There is a part of me that feels I should be looking into medications, again, though I’ll admit that there is an even bigger part of me that just says no. I’ve spent years trying to figure out the right medication cocktail to appropriately deal with my bipolar without much success, from my viewpoint. Pretty much anything they put me on anymore just leaves me feeling emotionally empty, detached, even from the things that mean the most to me. I don’t think it should be that way.

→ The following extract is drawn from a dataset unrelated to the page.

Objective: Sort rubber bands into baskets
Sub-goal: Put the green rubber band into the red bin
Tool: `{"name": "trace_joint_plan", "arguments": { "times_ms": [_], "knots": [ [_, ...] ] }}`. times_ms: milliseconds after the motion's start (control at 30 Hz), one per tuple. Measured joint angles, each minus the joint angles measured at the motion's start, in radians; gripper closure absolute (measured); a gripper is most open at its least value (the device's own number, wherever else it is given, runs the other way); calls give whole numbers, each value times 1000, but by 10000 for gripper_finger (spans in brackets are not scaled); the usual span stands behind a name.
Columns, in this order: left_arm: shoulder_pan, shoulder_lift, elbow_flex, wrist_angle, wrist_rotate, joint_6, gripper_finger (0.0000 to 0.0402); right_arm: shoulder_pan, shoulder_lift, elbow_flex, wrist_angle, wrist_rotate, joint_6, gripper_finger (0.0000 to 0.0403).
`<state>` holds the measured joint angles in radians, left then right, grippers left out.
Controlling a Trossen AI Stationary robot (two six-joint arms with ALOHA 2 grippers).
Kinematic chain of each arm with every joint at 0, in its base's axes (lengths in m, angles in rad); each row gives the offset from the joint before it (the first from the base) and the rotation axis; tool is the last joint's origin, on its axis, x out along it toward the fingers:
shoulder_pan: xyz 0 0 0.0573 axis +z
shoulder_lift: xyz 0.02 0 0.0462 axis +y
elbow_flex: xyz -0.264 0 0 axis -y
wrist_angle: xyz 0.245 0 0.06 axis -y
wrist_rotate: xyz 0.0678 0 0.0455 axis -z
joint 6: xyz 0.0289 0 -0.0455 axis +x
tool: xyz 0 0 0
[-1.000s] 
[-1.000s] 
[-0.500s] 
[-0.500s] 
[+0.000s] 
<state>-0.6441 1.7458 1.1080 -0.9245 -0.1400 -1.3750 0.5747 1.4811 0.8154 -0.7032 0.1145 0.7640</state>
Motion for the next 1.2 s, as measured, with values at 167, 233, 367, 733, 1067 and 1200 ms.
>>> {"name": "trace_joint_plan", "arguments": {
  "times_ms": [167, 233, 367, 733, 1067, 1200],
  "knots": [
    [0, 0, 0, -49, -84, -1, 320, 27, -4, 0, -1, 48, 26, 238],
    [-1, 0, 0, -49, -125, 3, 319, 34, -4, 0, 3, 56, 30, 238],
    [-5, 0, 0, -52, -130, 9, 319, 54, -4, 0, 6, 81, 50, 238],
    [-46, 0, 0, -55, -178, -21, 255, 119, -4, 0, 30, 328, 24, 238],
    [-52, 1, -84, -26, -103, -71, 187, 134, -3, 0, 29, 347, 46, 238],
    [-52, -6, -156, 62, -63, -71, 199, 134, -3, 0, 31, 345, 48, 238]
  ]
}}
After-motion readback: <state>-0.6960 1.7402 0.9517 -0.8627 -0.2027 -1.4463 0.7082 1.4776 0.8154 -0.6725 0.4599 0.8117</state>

Another reason I am wary to pursue medications, again, is they have left me completely unmotivated or so lethargic that functioning at all drops to an extreme low. Only the least taxing of items seem do-able. I’ve been working for a year, straight, at a job I really don’t like at all, which is saying a lot. I can’t remember ever working for that long, continuously, for the same employer, ever in my life. I worry that medication will screw that up and I am beyond not ok with that. Knowing there is money coming in, consistently, is such a stress reliever and not one I am willing to let go of.
I know that the bipolar is part of the reason that I find myself so often discontent with my world and I feel I have lost the ability to determine when the discontentedness is the bipolar and when it is actual discontentment. This means I often mistaken bipolar discontentment with not being ok with something, that something is wrong. I hate that, but I don’t really think I have an answer for it, yet. More stalking of the brain and my actions seems to be it.

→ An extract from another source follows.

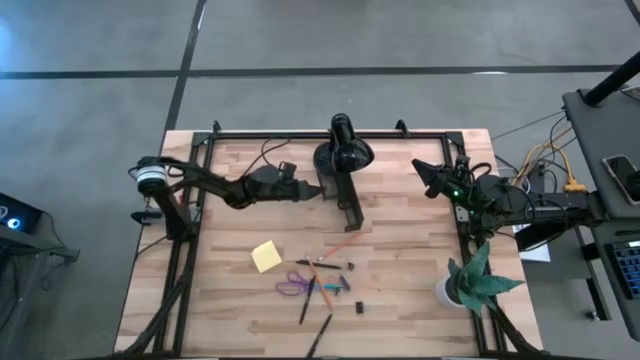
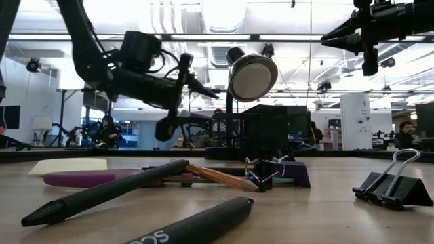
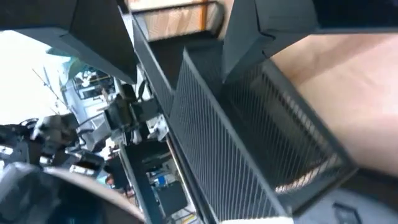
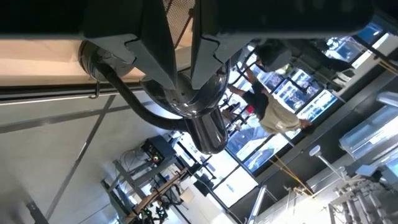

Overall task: Pick and place office supplies into organizer
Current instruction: Prepare the black desk organizer

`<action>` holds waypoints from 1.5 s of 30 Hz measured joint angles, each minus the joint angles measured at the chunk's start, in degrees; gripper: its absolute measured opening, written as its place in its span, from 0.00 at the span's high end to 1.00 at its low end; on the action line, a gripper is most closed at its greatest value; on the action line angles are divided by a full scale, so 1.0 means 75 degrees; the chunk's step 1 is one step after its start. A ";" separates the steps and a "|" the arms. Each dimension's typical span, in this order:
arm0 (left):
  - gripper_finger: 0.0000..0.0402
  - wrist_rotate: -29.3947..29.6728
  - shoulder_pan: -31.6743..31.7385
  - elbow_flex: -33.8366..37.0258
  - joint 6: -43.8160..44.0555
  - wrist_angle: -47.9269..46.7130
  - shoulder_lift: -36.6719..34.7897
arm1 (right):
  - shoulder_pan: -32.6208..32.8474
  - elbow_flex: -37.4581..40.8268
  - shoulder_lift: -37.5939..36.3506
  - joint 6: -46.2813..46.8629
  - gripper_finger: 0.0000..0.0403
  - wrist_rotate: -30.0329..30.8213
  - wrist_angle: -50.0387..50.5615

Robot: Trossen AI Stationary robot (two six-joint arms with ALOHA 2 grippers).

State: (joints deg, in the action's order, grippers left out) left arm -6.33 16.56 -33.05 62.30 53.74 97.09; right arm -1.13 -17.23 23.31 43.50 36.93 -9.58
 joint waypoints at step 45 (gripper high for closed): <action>0.99 0.0393 0.0070 -0.1027 -0.1873 -0.5361 -0.1645 | -0.0003 0.0000 -0.0004 -0.0081 0.89 0.0026 0.0314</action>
State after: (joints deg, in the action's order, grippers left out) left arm -3.38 17.08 -40.75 48.25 13.53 84.75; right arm -1.15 -17.23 23.28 42.89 37.12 -7.22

One thing that bothers me about trying to find medication solutions to my bipolar is the level of insurance I have. State funded insurance (yes, poor people’s insurance) has its limitations and is often greeted with a lower level of treatment. Anyone that does not believe this has never been on this side of the fence. I’ve talked with other people with bipolar, both the ones with great insurance and the ones with insurance like mine, and the stories I have heard about treatment from those with great insurance leave me feeling a bit rejected and slighted by the treatment I have received. Its frustrating.

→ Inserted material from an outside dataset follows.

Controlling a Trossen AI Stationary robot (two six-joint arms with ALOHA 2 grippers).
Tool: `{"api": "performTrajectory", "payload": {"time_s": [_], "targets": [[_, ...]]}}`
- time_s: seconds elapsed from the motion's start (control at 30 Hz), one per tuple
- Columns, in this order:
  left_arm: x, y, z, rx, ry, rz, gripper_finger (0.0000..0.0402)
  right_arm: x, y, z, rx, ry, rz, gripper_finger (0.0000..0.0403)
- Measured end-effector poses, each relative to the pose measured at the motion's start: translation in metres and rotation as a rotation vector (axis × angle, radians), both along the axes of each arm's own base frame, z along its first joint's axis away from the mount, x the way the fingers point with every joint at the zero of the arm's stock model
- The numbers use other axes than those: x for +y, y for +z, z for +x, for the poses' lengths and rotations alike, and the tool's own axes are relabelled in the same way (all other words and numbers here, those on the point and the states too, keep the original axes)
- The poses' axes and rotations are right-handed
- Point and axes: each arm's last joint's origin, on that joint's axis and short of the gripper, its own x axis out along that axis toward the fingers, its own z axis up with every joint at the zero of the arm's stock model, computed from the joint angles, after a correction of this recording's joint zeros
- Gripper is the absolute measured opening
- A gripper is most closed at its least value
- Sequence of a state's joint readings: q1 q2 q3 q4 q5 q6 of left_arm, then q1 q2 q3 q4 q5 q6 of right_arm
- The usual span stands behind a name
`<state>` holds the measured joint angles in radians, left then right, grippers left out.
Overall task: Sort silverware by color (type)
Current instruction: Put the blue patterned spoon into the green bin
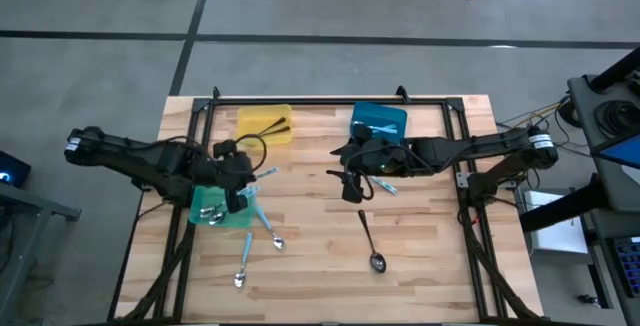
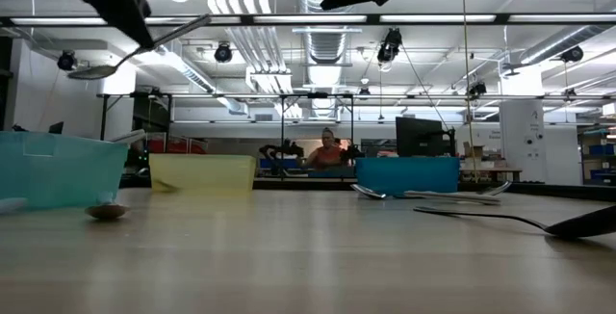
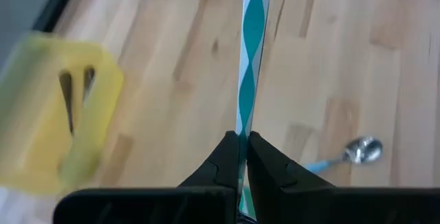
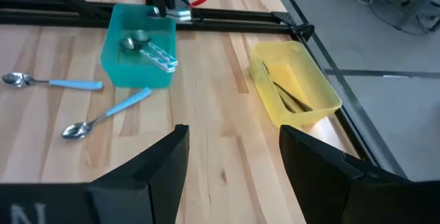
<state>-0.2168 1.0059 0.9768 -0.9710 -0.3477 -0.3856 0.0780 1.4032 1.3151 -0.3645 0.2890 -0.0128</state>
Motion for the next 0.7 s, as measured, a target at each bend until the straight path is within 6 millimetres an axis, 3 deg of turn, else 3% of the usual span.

One thing I am starting to do to deal with my bipolar is the hiking. Regular exercise has been shown to greatly improve the mental health of those with bipolar. Yes, hiking once every two weeks is not regular exercise. I’m working on that, but it’s a start. I am also trying to eat healthier, another thing that has shown to help with stabilizing bipolar, for many people. I say trying because it seems to be a process with me. I do really well, and then I have a few days of horrible eating. Bad habits. I have added something to my diet that helps for when I have those horrible eating days.
Every morning, I make myself a green drink. It consists of juice (whatever I have on hand. this morning, its apple juice), yogurt (also whatever I have on hand. this morning; strawberry), and a scoop of Amazing Grass Green Superfood. The description on the site says:
“Our Amazing Grass® Green Food Blend includes a proprietary combination of organic, non-GMO wheat grass, barley grass, alfalfa, spirulina, spinach, chlorella and broccoli. Every serving is chock full of all the necessary vitamins and minerals you and your loved ones need to start—and finish—the day feeling healthy.” If nothing else, I know I am getting some much-needed nutrients into me, and I have found that getting at least some of the good stuffs into me makes me lean toward other healthy things when I reach for something else to eat. Psychological? Maybe, but if it works in a positive way, why question it?
Anyway, its a work in progress, one I believe may end up being something I will always be working on as I age and my bipolar makes its normal, age related progressions. This should help with that, as well, I have been told. Whatever happens, I know my body will be happier and healthier.